Shouldn't an Amazon service by default be configured so that Amazon services work out of the box? But the default configuration means that Amazon services do not work out of the box.
AWS EC2 servers need support for outbound HTTPS requests
You can run the aws ecr
commands with the --debug
option, and that shows you the HTTP requests and other details. The command hung on making an HTTPS request to an AWS API endpoint. Duh, of course it uses HTTPS for making requests.
On StackOverflow it was pointed out that EC2 instances require outbound rules supporting HTTPS. What that means is both the security group, and the route table, and the network ACL's, all must support outbound HTTPS.
The EC2 was created with a default security group with this outbound configuration:
Type | Protocol | Port range | Destination | Description - optional |
---|---|---|---|---|
All traffic | All | All | 0.0.0.0/0 | - |
Hurm, that sure looks like it supports all outbound traffic. Even updating it to this configuration did not make a difference:
Type | Protocol | Port range | Destination | Description - optional |
---|---|---|---|---|
All traffic | All | All | 0.0.0.0/0 | - |
HTTP | TCP | 80 | 0.0.0.0/0 | - |
HTTPS | TCP | 443 | 0.0.0.0/0 | - |
The AWS CLI still hung. But of course that change shouldn't have made a difference, since the outbound rules already supported all outbound traffic.
The Network ACL for the VPC had this outbound ruleset:
100 ALL Traffic ALL ALL 0.0.0.0/0 ALLOW
* ALL Traffic ALL ALL 0.0.0.0/0 DENY
Again, that allows all outbound traffic.
And the subnet it is attached to has this routing table:
172.31.0.0/16 local
0.0.0.0/0 igw-d3539daa
Meaning that it is correctly connected to an Internet Gateway, and therefore can make outbound requests to the Internet.
Indeed, curl http://www.google.com
and curl https://www.google.com
worked correctly.
That means the EC2 instance was correctly configured out of the box to make outbound HTTPS requests, and this did work correctly.
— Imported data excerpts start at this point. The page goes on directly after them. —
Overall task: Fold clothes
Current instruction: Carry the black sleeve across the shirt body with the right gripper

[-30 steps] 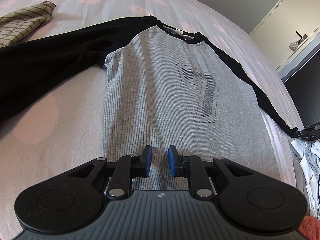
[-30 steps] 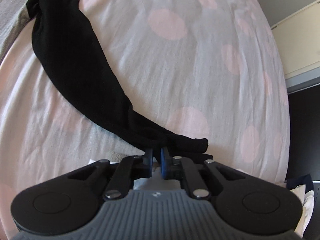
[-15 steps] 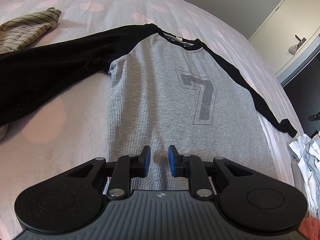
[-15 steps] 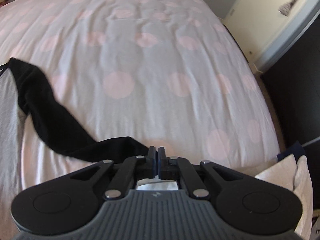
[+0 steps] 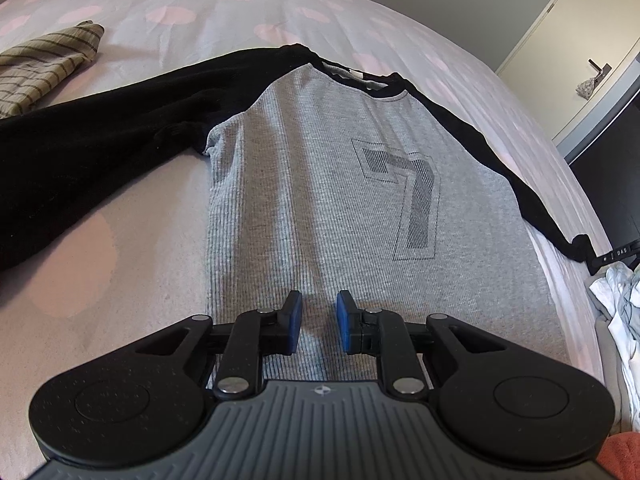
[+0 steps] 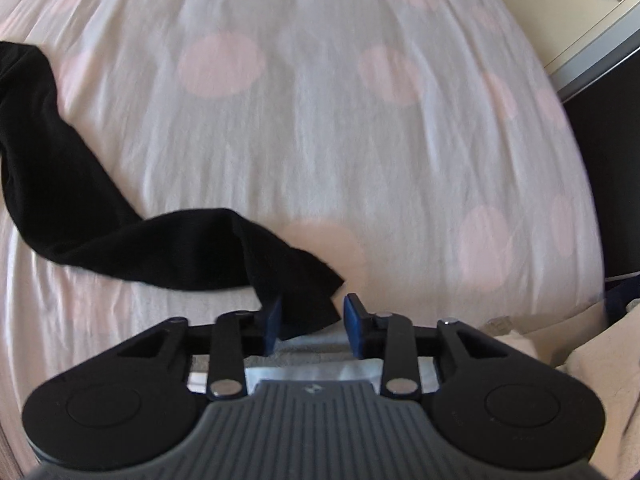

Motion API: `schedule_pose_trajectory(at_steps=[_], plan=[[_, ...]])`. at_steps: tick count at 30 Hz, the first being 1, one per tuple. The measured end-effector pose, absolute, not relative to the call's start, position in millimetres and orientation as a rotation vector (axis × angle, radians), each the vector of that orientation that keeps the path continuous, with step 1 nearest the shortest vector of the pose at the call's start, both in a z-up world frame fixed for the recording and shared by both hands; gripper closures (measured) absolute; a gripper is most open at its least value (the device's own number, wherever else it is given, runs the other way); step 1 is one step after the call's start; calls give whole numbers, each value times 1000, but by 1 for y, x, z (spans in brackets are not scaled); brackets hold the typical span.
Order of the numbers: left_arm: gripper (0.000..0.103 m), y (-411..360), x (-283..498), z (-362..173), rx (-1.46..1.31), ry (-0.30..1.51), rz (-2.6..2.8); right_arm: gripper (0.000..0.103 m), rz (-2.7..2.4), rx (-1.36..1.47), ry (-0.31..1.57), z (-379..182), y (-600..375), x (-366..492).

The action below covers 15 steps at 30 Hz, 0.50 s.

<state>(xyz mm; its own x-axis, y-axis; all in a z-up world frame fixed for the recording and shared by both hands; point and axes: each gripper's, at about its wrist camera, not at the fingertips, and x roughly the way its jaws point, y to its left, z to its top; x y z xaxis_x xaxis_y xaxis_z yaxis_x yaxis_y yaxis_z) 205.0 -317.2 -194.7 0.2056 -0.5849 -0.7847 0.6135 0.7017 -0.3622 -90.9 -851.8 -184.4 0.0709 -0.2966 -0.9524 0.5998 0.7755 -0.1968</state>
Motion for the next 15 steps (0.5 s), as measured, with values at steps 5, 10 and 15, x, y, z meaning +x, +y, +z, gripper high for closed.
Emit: schedule_pose_trajectory(at_steps=[5, 10, 15], plan=[[86, -314, 205, -193, 19, 1078, -835, 96, -688, 270, 1273, -156, -840, -96], [86, -306, 202, -185, 5, 1065, -825, 97, -707, 255, 1168, -97, -831, -101], [86, -302, 201, -180, -10, 1054, -816, 98, -850, 229, 1147, -67, -842, -113]])
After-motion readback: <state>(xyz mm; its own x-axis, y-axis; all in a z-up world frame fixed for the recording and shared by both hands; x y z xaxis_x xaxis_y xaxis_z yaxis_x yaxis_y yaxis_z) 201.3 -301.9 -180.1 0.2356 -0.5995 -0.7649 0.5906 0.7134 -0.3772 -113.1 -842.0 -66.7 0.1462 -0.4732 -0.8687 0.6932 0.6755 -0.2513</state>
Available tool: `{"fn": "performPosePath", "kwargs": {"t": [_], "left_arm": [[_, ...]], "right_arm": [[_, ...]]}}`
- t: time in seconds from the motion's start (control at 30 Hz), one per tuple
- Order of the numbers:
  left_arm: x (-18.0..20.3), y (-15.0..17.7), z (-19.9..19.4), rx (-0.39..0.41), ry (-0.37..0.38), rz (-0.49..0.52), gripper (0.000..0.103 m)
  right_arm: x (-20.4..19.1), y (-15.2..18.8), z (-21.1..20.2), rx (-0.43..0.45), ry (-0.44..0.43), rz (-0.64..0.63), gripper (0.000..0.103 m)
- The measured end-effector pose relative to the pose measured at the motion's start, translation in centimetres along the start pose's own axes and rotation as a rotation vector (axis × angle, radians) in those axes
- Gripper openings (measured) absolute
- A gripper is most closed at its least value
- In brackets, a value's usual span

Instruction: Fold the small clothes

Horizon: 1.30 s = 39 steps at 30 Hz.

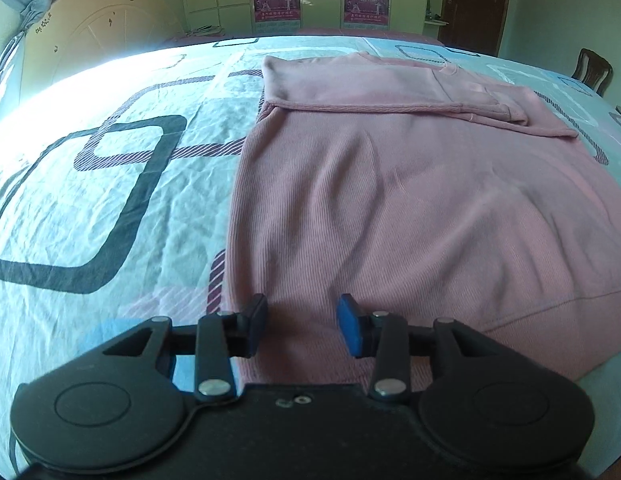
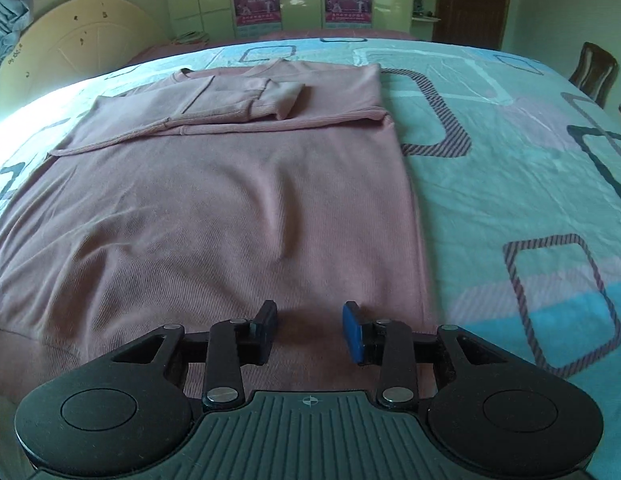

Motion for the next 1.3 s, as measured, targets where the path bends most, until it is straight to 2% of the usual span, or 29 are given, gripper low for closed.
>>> {"fn": "performPosePath", "kwargs": {"t": [0.17, 0.2, 0.23, 0.27, 0.37, 0.5, 0.7, 0.77, 0.83, 0.87, 0.9, 0.93, 0.97, 1.03, 1.3], "left_arm": [[-0.9, 0.8, -1.8, 0.014, 0.017, -0.015, 0.042], [-1.2, 1.0, -2.1, 0.014, 0.016, -0.021, 0.042], [-1.5, 1.4, -2.5, 0.015, 0.015, -0.031, 0.043], [-1.8, 1.6, -2.8, 0.016, 0.014, -0.042, 0.044], [-2.6, 2.4, -3.0, -0.004, 0.027, -0.083, 0.045], [-3.2, 3.2, -2.6, -0.043, 0.099, -0.16, 0.041], [-3.0, 3.4, -1.8, -0.088, 0.18, -0.193, 0.039], [-2.8, 3.3, -1.5, -0.095, 0.194, -0.183, 0.039], [-2.8, 3.2, -1.3, -0.1, 0.209, -0.187, 0.038], [-2.9, 3.1, -1.2, -0.103, 0.217, -0.194, 0.035], [-3.0, 3.0, -1.2, -0.104, 0.228, -0.204, 0.032], [-3.1, 2.9, -1.1, -0.105, 0.241, -0.222, 0.019], [-3.1, 2.8, -1.1, -0.102, 0.245, -0.235, 0.012], [-3.0, 2.6, -1.1, -0.096, 0.252, -0.243, 0.007], [-3.6, -0.7, -2.8, -0.011, 0.294, -0.288, 0.006]], "right_arm": [[0.3, 0.8, -2.8, 0.022, 0.017, 0.053, 0.038], [0.3, 1.0, -3.0, 0.023, 0.02, 0.063, 0.047], [0.3, 1.3, -3.4, 0.028, 0.028, 0.075, 0.06], [0.3, 1.5, -3.8, 0.036, 0.037, 0.079, 0.063], [0.6, 2.4, -4.5, 0.036, 0.058, 0.088, 0.064], [1.8, 3.6, -4.8, 0.013, 0.076, 0.155, 0.064], [2.8, 5.2, -4.9, -0.012, 0.078, 0.222, 0.063], [2.9, 5.3, -4.8, -0.018, 0.067, 0.234, 0.059], [3.0, 5.1, -4.6, -0.034, 0.041, 0.262, 0.033], [3.0, 5.0, -4.5, -0.039, 0.036, 0.275, 0.032], [3.0, 4.8, -4.5, -0.042, 0.029, 0.28, 0.026], [3.0, 4.7, -4.5, -0.046, 0.013, 0.287, 0.016], [3.0, 4.6, -4.6, -0.049, 0.001, 0.294, 0.015], [2.9, 4.2, -4.8, -0.046, -0.011, 0.284, 0.012], [3.1, 0.7, -6.9, 0.037, -0.113, 0.332, 0.012]]}}
Point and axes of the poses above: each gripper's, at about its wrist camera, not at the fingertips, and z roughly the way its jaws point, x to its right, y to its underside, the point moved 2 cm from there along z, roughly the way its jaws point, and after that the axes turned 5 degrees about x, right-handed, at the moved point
Enabling the correct DNS settings to access ECR repositories
A
ServerFault question contained a different take on the exact problem I had. The query went through the exact same configuration for AWS VPC and AWS EC2 infrastructure as I had. But the questioner was unable to run yum update
.
The key for him was that the default DHCP configuration:
domain-name = ec2.internal
domain-name-servers = AmazonProvidedDNS
Resulted in the /etc/resolve.conf
to have these contents:
search ec2.internal
nameserver 10.0.0.2
The nameserver in question was insufficient to support the yum update
command, and for me was insufficient to support using the aws ecr
command.
In my case the default DHCP Options Set was configured with:
domain-name = us-west-2.compute.internal;
domain-name-servers = AmazonProvidedDNS;
I created a new DHCP Options Set configured with:
domain-name-servers = 8.8.8.8, 8.8.4.4, 172.16.16.16, 10.10.10.10;
Notice there is no domain-name
setting, just the domain-name-servers
option. The first two DNS servers are ones operated by Google, the second two are internal AWS DNS servers. The 172.16
address is due to the VPC having a CIDR in that network address range.
I then went to the VPC dashboard, selected the default VPC, and chose the EDIT DHCP options set
option, and changed it to use the newly created DHCP Options Set.
After rebooting the EC2 instance, it was able to use AWS CLI to make the aws ecr
requests I gave earlier.
Summary
The fix for this is relatively simple but non-intuitive.
More importantly it begs the question - Why does Amazon supply EC2 configurations that do not support the AWS CLI tool? That's completely astonishing. It doesn't make sense for Amazon to drive their customers insane.